Marketing of fishery and aquaculture products
Common marketing standards
Common marketing standards lay down uniform characteristics for certain fishery products sold in the EU, whatever their origin. They help ensure a transparent internal market that functions smoothly and supplies high-quality products.
The marketing standards specify freshness and size categories for fresh products. These are applied in accordance with conservation measures, in particular minimum biological sizes. The standards also specify trade descriptions and presentations of canned sardines, bonito and tuna.
Fishery and aquaculture products, seaweeds and algae sold to end consumers or mass caterers must bear the following information:
- the species' commercial and scientific names
- whether the products were caught at sea or in freshwater, or farmed
- the catch or production area:
- fish caught at sea: the FAO sub-area or division (NE Atlantic, Mediterranean and Black Sea) (names of the areas in all the official EU languages [362 KB] , map of fishing areas in the EU [149 KB] ) or the FAO area (other waters)
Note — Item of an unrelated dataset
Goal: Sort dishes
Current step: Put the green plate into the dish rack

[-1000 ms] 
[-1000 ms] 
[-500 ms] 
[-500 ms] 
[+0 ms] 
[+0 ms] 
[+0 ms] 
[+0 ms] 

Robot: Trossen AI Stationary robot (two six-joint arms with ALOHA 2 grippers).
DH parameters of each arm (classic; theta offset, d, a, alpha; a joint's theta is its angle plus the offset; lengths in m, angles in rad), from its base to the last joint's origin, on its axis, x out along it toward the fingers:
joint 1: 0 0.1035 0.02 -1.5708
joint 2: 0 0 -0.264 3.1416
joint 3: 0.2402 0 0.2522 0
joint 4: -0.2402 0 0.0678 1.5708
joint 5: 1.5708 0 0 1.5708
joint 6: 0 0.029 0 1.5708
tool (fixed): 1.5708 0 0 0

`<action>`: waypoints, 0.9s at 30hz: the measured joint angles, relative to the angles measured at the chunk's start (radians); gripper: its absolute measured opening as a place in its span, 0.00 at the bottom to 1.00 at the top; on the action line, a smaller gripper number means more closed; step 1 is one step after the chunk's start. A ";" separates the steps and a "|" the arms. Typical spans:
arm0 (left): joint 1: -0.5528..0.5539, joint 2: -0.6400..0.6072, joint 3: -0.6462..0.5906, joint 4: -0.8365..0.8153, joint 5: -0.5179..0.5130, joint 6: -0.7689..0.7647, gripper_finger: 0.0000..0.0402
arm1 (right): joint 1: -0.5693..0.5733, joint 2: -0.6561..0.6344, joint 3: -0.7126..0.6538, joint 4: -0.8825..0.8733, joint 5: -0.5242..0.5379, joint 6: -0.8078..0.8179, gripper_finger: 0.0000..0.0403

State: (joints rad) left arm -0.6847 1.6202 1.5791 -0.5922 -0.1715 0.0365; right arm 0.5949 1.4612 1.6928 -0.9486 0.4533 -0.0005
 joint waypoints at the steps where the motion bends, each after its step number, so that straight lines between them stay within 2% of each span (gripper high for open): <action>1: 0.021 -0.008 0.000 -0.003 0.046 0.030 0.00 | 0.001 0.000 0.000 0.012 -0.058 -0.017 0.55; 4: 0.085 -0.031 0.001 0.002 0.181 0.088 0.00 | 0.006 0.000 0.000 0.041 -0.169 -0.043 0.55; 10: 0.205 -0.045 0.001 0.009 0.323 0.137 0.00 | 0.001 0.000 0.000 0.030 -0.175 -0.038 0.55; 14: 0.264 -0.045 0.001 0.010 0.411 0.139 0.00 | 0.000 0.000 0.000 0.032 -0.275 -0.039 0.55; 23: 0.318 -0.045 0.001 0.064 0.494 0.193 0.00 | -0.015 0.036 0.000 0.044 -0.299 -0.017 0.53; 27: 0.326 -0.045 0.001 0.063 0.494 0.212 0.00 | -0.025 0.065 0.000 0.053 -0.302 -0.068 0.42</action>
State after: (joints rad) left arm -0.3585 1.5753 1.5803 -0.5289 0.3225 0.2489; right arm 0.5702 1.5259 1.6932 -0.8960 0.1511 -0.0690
- freshwater fish: the body of water and the EU country of origin or the non-EU country of provenance
- farmed fish: EU or non-EU country of final rearing period.
- the fishing gear used.
The Common Organisation of the Markets is also consistent with general food labelling rules on defrosted products and on the 'best before' date (known as the date of minimum durability) and the 'use by" date.
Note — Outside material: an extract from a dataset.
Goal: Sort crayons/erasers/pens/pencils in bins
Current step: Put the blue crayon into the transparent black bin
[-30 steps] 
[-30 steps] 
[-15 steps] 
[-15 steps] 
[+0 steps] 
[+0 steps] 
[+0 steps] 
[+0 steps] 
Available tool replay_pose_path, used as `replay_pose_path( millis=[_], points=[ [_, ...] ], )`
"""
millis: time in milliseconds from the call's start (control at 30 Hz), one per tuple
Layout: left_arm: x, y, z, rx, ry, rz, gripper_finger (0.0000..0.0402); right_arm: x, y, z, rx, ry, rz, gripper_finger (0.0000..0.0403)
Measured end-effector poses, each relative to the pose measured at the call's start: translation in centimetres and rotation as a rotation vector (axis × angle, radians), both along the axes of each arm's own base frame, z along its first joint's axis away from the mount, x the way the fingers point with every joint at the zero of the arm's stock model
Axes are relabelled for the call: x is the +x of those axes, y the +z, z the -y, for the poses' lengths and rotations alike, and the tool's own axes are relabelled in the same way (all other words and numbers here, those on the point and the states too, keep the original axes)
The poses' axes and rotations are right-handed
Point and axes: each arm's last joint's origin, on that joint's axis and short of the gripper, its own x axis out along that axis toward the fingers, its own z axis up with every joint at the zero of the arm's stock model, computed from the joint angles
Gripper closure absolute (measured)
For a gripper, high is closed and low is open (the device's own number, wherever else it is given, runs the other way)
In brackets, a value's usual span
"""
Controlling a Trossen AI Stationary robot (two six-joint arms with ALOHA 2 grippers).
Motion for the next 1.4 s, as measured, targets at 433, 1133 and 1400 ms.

In addition to mandatory information, operators can provide voluntary information regarding the date of catch or landing, environmental matters, production techniques and so on. The Commission will examine whether it would be feasible to set up an EU eco-label scheme or set minimum requirements.
To address the current lack of economic knowledge of fish markets, the Commission has set up the European Market Observatory for Fishery and Aquaculture Products. Through its work the Observatory will contribute to market transparency and efficiency. It will analyse EU market dynamics and support business and policy decisions.
On the dedicated website the Observatory provides data on the volume and value of fisheries and aquaculture products from the first sale to the retail stage, including imports and exports. These data are collected from EU countries, Norway and Iceland, and from EU institutions. They are updated every day.